Feelings are important, but they must not take a preeminent position in your life. Behave in the way you wish to feel, and more often than not you will eventually find your feelings following along like a puppy learning to follow its master’s lead. Not perfectly, not as quickly as you or I would like, but little by little learning to conform to the path chosen by the master.

The response to this advice is often “Hold on. That’s a lot easier said than done.”

If that is your reaction, then we agree. It is much easier said than done.

On the other hand, it is a lot easier to try this approach, and eventually get better at it, than to live life having your feelings control your behavior. That is a recipe for frequent conflict and unhappiness. I’ve seen this too many times to count.

Feelings, when given control of behavior, become tyrants. Feelings may lead you to avoid those things you should do, that would be good for you, and are good for others around you. Feelings may also lead you to do those things you should not do, which can pretty quickly build into regret and grief.

The key to making the most of emotion, creating a life where emotions enrich your experiences rather than control your experiences, is to develop the coping skills and strategies for responding to emotion. A wild horse becomes an asset when it learns to take a bit and bridle and allow a rider on it’s back.

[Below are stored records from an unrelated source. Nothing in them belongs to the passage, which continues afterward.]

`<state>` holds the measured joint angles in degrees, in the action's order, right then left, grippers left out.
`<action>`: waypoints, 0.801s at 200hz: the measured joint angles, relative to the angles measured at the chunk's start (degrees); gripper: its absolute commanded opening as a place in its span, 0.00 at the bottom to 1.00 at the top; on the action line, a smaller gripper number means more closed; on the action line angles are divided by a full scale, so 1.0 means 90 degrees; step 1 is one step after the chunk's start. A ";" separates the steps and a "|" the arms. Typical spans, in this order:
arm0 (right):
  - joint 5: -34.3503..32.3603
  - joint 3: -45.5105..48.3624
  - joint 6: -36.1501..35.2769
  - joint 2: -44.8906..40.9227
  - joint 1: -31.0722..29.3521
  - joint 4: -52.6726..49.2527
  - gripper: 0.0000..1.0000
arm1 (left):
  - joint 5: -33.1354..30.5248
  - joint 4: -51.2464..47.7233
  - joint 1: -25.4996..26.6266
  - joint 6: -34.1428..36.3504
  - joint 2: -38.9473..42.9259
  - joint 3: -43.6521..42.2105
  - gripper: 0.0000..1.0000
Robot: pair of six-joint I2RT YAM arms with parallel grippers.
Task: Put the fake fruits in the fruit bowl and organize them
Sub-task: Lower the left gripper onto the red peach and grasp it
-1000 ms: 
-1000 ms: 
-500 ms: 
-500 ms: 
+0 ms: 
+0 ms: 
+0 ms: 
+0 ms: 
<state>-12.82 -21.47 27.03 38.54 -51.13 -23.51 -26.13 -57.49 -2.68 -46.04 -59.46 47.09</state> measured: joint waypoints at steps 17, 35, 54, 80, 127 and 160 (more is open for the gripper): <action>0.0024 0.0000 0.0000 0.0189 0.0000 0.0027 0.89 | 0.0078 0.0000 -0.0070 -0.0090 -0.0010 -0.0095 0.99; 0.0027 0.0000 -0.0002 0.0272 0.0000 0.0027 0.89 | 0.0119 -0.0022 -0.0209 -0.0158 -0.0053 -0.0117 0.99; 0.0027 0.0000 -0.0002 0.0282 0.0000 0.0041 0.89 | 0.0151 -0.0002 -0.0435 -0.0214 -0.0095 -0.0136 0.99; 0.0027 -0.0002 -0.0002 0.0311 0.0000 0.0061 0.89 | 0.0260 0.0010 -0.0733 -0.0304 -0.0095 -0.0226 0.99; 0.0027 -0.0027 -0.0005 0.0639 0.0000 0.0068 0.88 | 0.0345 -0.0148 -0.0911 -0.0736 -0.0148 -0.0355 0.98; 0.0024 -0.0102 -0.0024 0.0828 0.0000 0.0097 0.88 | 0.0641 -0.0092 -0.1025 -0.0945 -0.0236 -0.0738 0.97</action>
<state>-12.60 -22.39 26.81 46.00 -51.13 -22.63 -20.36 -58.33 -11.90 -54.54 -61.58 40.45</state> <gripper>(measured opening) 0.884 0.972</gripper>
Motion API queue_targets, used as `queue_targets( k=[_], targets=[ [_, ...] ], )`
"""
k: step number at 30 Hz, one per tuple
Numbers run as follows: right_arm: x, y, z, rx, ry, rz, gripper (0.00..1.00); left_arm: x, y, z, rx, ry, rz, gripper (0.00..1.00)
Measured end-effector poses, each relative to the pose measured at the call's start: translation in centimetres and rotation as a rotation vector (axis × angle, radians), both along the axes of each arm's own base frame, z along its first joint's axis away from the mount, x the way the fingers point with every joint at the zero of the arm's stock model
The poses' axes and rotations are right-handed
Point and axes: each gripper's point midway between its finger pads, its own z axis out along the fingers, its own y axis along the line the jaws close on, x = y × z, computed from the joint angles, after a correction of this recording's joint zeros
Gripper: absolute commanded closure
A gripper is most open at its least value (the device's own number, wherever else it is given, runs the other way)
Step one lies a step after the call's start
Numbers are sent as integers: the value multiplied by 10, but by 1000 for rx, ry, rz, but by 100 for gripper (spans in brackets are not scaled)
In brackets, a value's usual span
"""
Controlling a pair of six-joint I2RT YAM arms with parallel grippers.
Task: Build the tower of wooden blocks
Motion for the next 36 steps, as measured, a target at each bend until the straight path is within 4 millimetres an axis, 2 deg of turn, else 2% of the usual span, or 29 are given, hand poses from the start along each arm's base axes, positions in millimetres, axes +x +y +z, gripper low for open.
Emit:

Coping skills are the bit and bridle for your feelings, allowing you to take control. Next week I will discuss some easy coping skills that anyone can use to gain better control over the influence of emotions. Once these are consistently put to use, life becomes increasingly happier and more fulfilling.

So my challenge is for you to pick one emotion that seems to get the best of you time and again. Spend the next week behaving in a way that is the direct opposite to that which the emotion is pushing you. Do that just once a day to start with and see if you begin to have more control over the emotion by the end of the week.

Let me know how this works out. It’s tough, especially at first, but I’ve not met anyone who cannot start to gain more control if they persist. And that is definitely a start to a happier life.